About this exercise:
Please repeat only the stretch of records running from the first line through the line that contains "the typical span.".

[Data entries]
[Start of section]
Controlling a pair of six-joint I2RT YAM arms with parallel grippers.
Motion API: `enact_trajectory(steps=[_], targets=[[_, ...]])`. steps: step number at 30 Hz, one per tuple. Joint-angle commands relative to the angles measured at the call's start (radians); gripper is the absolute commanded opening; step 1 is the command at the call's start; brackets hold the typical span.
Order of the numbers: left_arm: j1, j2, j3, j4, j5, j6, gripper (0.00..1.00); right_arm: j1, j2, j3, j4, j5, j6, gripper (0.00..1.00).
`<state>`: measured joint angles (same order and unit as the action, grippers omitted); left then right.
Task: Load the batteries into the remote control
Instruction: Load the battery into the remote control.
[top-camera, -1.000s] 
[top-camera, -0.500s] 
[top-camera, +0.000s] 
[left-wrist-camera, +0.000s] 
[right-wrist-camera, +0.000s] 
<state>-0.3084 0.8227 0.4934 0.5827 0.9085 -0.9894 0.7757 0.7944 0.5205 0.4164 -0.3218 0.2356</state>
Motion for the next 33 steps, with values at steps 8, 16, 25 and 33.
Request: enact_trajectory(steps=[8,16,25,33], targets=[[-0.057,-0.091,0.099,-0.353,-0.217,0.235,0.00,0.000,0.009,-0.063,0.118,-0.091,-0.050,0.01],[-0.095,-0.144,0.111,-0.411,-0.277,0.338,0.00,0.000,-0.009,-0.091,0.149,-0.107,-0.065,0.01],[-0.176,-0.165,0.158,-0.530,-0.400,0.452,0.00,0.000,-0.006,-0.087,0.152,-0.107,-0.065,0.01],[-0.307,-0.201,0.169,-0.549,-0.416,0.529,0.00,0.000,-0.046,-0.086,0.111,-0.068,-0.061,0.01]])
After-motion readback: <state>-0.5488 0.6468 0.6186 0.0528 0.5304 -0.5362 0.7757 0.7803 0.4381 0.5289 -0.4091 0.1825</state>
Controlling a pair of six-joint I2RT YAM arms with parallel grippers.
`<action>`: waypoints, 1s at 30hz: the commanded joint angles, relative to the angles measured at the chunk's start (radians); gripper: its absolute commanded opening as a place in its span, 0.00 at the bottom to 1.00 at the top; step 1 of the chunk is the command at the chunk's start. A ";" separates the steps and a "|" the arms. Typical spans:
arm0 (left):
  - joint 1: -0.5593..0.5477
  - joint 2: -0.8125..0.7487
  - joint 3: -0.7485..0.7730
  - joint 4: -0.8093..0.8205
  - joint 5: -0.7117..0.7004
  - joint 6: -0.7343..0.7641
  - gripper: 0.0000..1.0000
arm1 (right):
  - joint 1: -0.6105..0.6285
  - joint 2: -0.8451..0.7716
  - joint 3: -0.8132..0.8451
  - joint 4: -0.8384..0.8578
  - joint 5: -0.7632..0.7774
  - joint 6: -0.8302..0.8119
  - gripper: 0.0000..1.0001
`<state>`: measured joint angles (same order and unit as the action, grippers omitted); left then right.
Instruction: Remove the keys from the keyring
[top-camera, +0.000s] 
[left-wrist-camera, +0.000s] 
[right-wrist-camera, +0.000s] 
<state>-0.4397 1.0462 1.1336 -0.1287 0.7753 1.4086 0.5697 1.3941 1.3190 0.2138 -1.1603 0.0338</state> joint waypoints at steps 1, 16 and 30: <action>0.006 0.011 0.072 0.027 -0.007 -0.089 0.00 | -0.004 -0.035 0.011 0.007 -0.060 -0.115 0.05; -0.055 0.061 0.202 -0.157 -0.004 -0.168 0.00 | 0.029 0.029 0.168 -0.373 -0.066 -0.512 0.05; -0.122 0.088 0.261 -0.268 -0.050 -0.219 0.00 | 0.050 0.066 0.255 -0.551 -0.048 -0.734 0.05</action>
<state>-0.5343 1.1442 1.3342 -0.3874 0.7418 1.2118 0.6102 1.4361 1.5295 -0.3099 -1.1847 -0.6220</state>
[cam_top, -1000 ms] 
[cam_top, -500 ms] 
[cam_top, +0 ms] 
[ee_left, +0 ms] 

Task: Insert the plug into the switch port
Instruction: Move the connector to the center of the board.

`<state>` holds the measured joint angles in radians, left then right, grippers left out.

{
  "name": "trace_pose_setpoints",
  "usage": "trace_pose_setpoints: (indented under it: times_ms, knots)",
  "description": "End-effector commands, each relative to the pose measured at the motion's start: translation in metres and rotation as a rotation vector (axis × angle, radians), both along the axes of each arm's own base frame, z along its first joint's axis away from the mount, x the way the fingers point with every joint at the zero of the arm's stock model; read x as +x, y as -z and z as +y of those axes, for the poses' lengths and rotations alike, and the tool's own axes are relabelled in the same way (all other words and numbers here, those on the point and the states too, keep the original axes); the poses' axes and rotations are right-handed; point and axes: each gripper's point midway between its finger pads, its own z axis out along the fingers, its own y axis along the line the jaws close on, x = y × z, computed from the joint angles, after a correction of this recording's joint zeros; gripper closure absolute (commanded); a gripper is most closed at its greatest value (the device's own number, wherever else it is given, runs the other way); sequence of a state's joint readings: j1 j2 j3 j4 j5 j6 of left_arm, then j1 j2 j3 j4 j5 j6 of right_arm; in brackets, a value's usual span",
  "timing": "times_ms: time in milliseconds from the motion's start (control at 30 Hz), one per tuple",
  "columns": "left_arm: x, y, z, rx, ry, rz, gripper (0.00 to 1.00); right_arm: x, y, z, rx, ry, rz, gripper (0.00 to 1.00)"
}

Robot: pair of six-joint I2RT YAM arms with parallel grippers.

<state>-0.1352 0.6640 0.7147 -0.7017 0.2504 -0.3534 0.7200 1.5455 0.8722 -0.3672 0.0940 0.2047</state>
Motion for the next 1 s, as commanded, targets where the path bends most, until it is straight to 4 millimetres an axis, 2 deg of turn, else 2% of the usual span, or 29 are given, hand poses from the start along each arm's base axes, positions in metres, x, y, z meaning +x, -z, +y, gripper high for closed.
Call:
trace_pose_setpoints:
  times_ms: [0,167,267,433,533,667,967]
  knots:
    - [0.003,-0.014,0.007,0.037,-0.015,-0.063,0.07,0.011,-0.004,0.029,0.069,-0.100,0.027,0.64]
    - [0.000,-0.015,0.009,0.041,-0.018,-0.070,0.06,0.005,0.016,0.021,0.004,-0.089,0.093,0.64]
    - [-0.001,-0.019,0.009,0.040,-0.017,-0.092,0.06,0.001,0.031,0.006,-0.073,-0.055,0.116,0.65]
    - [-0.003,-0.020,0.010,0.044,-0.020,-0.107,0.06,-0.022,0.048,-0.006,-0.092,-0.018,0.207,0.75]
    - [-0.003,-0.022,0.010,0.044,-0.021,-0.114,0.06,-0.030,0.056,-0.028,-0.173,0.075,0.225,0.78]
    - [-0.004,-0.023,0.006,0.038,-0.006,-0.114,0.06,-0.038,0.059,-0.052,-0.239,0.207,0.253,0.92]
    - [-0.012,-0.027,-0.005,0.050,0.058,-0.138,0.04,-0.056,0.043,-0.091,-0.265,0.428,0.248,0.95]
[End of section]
Solution to the exercise:
Controlling a pair of six-joint I2RT YAM arms with parallel grippers.
Motion API: `enact_trajectory(steps=[_], targets=[[_, ...]])`. steps: step number at 30 Hz, one per tuple. Joint-angle commands relative to the angles measured at the call's start (radians); gripper is the absolute commanded opening; step 1 is the command at the call's start; brackets hold the typical span.

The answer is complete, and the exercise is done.